What follows is a listing; restate all of it word for word.
___ Dataset content ___
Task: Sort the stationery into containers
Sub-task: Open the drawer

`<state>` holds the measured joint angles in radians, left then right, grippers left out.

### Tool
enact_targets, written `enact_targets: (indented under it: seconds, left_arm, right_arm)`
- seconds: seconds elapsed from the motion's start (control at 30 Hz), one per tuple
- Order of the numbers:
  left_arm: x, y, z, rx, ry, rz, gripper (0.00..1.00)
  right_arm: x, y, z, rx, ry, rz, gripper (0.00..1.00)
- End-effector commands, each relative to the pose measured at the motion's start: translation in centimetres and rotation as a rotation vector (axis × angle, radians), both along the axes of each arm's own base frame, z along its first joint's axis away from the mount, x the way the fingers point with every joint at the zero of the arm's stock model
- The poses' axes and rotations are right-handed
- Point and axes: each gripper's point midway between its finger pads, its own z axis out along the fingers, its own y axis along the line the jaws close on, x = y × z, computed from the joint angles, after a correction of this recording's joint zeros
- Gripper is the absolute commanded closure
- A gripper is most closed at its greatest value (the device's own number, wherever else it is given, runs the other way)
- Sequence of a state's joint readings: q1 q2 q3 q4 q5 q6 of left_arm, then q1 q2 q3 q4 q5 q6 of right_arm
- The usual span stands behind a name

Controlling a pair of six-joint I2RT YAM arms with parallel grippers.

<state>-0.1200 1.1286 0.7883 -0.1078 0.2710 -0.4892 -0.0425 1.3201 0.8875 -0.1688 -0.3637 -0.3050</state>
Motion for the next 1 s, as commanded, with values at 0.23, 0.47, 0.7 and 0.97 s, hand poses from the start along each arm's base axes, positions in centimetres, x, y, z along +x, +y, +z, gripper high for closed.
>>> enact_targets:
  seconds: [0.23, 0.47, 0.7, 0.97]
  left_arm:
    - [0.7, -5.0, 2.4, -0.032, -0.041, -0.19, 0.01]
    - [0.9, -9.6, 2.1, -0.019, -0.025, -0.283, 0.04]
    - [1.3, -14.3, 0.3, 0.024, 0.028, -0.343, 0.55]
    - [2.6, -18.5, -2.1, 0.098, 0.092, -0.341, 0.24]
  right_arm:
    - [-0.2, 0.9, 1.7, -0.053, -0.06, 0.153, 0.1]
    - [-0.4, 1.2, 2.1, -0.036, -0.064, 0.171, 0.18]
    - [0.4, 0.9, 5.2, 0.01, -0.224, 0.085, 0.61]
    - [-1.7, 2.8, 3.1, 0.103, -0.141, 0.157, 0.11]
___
» Written response:
Task: Sort the stationery into containers
Sub-task: Open the drawer

`<state>` holds the measured joint angles in radians, left then right, grippers left out.

### Tool
enact_targets, written `enact_targets: (indented under it: seconds, left_arm, right_arm)`
- seconds: seconds elapsed from the motion's start (control at 30 Hz), one per tuple
- Order of the numbers:
  left_arm: x, y, z, rx, ry, rz, gripper (0.00..1.00)
  right_arm: x, y, z, rx, ry, rz, gripper (0.00..1.00)
- End-effector commands, each relative to the pose measured at the motion's start: translation in centimetres and rotation as a rotation vector (axis × angle, radians), both along the axes of each arm's own base frame, z along its first joint's axis away from the mount, x the way the fingers point with every joint at the zero of the arm's stock model
- The poses' axes and rotations are right-handed
- Point and axes: each gripper's point midway between its finger pads, its own z axis out along the fingers, its own y axis along the line the jaws close on, x = y × z, computed from the joint angles, after a correction of this recording's joint zeros
- Gripper is the absolute commanded closure
- A gripper is most closed at its greatest value (the device's own number, wherever else it is given, runs the other way)
- Sequence of a state's joint readings: q1 q2 q3 q4 q5 q6 of left_arm, then q1 q2 q3 q4 q5 q6 of right_arm
- The usual span stands behind a name

Controlling a pair of six-joint I2RT YAM arms with parallel grippers.

<state>-0.1200 1.1286 0.7883 -0.1078 0.2710 -0.4892 -0.0425 1.3201 0.8875 -0.1688 -0.3637 -0.3050</state>
Motion for the next 1 s, as commanded, with values at 0.23, 0.47, 0.7 and 0.97 s, hand poses from the start along each arm's base axes, positions in centimetres, x, y, z along +x, +y, +z, gripper high for closed.
>>> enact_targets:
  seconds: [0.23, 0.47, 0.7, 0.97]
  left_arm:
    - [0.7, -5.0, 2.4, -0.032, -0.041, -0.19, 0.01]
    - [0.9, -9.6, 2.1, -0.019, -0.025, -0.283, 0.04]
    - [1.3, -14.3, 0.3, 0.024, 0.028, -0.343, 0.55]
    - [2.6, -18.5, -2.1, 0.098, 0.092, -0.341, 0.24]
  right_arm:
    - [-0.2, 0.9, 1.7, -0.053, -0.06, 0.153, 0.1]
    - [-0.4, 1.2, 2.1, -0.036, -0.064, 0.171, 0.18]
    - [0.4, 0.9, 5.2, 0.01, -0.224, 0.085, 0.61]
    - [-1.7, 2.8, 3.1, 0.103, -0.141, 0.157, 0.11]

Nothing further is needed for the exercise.